Écrit par : lovsmeralda | 04 avril 2011

...et c'est ce Mermoud que vous vous apprêtez à envoyer au Conseil des Etats, c'est du joli! Vous feriez mieux de l'exclure de votre parti

Écrit par : Bernard B. | 08 avril 2011

Devant l'émoi provoqué par ces propositions, M. Mermoud a été pris à parti hier soir par un délégué. Il s'est expliqué en disant que bien des pistes étaient explorées et que l'atteinte "raisonnable" au droit de propriété ne représentait qu'une hypothèse parmi d'autres... Nous verrons bien comment cette histoire se poursuit - mais pour ma part, je ne considère pas la simple formulation d'une hypothèse de ce genre comme quelque chose d'anodin.

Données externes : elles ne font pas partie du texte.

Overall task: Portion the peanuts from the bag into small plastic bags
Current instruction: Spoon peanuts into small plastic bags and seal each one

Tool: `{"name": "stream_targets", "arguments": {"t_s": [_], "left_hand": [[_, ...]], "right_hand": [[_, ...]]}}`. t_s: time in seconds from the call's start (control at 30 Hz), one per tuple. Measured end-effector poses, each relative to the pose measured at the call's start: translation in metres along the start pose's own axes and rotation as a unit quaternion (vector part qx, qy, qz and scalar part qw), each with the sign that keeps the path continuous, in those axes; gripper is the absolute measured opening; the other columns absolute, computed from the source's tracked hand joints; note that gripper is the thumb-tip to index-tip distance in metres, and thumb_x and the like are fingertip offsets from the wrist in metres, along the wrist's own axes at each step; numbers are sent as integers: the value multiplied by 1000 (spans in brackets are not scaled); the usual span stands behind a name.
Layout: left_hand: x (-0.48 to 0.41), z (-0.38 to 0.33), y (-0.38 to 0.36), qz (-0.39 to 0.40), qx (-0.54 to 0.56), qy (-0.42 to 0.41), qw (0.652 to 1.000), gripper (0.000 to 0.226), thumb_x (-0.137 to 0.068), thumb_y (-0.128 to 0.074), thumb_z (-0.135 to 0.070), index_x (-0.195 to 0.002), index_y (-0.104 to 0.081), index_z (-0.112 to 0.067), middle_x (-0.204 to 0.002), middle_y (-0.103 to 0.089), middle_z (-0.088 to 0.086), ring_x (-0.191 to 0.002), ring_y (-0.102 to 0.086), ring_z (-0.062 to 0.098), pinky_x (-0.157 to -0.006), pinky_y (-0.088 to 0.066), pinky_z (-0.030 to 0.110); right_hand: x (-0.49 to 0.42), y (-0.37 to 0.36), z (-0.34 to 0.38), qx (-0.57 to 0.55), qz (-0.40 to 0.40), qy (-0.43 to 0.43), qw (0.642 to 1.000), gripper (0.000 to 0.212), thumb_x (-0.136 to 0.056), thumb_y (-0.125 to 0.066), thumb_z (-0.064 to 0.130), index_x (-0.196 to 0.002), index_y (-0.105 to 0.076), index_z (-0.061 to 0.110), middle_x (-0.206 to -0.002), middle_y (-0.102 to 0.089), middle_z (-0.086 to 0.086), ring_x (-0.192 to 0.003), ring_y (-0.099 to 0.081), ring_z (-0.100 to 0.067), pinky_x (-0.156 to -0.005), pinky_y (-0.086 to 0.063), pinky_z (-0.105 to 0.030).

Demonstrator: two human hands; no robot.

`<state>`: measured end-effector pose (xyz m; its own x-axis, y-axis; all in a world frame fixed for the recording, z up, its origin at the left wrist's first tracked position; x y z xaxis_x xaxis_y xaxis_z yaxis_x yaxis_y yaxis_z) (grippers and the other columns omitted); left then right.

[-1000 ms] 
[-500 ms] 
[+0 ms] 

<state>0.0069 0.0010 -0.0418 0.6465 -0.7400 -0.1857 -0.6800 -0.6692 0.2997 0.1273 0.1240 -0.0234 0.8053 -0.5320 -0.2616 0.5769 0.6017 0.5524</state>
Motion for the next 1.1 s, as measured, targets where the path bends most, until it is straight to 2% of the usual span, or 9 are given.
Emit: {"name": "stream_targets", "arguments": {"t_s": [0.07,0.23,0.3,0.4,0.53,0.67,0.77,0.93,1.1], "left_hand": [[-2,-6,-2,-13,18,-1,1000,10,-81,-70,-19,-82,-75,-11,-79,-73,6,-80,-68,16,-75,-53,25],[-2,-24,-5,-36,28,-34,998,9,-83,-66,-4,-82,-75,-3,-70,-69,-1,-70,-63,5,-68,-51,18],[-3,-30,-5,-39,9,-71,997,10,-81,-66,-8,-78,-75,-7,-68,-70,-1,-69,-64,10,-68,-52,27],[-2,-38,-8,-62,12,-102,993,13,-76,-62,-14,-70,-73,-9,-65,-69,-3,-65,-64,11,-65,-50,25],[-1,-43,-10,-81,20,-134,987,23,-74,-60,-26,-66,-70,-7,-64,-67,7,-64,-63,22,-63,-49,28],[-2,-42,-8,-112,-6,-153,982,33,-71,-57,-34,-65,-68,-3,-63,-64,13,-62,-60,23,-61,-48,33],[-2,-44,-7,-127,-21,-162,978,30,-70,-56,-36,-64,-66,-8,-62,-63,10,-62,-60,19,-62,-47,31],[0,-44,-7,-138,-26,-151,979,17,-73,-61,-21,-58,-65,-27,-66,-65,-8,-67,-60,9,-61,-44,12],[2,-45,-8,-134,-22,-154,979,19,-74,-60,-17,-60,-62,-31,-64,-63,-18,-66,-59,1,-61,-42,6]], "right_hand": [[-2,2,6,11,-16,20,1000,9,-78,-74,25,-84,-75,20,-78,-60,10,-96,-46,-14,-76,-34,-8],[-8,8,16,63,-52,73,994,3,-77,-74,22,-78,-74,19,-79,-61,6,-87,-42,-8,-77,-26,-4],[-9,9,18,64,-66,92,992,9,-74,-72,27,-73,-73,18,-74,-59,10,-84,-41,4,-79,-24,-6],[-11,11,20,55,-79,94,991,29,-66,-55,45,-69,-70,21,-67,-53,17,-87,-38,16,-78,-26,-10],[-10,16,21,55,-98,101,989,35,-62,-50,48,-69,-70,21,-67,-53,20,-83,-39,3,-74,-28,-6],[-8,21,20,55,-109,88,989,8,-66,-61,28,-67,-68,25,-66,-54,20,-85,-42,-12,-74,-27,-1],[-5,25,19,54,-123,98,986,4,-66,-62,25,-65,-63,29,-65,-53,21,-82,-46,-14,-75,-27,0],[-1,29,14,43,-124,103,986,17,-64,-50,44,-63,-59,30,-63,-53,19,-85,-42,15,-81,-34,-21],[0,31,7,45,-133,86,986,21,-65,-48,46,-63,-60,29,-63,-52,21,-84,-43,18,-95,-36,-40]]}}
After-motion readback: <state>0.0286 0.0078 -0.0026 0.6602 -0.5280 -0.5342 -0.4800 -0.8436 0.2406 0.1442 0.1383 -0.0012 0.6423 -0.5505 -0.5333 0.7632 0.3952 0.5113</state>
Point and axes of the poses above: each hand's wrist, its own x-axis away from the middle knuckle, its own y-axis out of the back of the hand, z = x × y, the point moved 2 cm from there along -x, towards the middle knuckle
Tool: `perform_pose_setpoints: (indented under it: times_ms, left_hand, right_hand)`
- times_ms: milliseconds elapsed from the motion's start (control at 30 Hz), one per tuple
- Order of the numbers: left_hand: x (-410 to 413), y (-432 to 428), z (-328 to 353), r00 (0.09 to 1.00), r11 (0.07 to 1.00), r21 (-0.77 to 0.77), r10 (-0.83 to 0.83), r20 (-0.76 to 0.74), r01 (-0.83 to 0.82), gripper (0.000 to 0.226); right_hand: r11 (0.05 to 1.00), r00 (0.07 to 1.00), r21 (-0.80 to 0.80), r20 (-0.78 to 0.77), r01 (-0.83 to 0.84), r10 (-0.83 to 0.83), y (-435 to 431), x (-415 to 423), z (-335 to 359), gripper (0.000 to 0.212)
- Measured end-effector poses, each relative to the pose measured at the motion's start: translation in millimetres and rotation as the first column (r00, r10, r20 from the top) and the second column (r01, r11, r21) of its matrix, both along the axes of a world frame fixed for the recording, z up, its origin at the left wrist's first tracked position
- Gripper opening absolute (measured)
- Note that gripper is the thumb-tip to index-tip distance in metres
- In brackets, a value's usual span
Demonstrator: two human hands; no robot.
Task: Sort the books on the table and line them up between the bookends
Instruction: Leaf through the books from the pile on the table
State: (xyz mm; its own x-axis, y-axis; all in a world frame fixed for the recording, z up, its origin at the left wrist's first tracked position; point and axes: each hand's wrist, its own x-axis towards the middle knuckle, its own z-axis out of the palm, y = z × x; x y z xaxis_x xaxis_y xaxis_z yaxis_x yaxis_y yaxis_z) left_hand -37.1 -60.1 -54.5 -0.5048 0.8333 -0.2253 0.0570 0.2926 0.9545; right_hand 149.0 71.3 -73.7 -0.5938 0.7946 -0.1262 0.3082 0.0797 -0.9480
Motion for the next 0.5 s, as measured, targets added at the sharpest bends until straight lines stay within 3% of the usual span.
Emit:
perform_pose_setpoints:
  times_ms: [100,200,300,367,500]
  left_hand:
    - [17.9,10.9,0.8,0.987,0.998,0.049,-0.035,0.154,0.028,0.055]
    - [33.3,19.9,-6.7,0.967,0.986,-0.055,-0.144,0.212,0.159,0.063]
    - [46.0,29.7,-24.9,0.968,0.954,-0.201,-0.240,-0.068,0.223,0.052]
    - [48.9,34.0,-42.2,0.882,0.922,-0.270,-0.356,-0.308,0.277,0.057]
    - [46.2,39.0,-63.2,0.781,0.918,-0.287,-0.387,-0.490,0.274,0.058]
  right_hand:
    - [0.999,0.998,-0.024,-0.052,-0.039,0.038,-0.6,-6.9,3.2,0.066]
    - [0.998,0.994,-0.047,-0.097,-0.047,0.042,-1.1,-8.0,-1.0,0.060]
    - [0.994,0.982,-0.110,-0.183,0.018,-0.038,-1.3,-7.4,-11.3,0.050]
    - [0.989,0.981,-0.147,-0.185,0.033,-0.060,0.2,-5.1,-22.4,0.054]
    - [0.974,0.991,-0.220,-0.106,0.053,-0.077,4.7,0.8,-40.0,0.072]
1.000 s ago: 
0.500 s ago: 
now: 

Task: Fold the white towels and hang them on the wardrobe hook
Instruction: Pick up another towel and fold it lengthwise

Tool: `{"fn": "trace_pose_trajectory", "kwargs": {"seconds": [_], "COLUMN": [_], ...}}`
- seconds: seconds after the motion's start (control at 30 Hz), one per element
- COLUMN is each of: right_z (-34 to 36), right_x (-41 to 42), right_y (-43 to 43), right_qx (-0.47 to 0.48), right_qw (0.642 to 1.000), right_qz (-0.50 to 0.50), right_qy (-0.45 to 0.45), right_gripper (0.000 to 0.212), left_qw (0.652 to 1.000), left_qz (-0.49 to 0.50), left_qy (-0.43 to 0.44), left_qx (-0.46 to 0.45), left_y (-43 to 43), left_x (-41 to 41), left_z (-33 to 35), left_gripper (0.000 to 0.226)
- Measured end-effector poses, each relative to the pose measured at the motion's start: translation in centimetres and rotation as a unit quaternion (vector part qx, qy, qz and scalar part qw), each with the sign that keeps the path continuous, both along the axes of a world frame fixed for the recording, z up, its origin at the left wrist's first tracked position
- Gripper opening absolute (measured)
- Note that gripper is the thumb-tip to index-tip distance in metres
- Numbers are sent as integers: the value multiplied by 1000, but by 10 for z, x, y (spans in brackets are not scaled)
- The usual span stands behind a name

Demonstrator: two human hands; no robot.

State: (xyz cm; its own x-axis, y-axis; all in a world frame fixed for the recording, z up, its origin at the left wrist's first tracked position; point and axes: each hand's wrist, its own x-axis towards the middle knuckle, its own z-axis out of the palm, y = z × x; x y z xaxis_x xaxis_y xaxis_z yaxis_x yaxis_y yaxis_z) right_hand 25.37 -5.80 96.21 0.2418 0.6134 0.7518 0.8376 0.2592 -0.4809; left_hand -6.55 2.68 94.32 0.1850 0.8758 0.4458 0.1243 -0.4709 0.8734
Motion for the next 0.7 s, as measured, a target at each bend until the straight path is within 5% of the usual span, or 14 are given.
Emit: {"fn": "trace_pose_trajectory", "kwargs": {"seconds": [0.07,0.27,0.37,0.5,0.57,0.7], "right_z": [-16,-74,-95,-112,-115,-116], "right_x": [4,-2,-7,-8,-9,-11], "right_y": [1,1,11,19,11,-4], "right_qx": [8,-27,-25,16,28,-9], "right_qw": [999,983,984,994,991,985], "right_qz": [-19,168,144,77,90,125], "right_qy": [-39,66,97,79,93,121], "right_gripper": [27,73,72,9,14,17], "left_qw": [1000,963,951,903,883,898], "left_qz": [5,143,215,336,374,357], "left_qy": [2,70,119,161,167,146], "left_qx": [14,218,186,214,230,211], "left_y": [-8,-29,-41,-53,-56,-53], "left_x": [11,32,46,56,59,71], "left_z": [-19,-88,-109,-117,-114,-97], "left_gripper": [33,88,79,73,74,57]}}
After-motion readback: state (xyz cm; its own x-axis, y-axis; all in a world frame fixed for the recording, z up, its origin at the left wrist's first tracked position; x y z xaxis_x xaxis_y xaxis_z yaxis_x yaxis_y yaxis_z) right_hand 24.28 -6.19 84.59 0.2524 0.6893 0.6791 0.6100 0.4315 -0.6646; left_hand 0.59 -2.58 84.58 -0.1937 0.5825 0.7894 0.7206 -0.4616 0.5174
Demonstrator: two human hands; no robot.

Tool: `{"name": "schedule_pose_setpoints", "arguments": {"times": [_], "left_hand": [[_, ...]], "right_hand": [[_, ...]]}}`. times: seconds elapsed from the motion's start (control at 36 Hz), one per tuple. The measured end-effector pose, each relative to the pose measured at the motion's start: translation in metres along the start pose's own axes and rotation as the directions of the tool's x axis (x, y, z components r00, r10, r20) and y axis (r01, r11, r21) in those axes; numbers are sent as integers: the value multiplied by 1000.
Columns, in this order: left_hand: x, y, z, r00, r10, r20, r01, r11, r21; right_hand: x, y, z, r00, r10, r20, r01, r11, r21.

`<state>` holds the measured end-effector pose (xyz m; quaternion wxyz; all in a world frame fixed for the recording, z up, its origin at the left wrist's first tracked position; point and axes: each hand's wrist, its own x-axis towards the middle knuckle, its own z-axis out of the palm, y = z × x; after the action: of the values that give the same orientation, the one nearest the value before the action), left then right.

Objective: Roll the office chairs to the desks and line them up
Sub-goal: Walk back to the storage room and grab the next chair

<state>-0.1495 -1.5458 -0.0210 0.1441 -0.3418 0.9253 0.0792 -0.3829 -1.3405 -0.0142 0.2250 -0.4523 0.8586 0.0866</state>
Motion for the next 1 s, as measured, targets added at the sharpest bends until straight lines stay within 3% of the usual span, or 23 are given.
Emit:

Écrit par : Stéphane Montabert | 08 avril 2011

Au delà de la crise idéologique que cela représente, sur quoi se fonde cette proposition du gouvernement vaudois de passer au régime soviétique et de nationaliser les terres ? Existe-t-il un énorme phénomène de spéculation sur le terrain à construire, ou bien le parti des coquins, des copains et des fonctionnaires a-t-il décidé de faire de grosses affaires ?
Qui se souvient du remaniement parcellaire ? "Ah çui-là, il est complétement en marge, il ne fait pas partie d'un parti, il ne vient jamais boire des verres par ici mais il a une bien jolie parcelle. Je l'échangerai bien contre le petit bout de marais que je possède là-bas au fond. Nous sommes tous bien d'accord ? Santé et conservation ! On a un bien joli pays."
Hier les radicaux. Aujourd'hui les socialistes.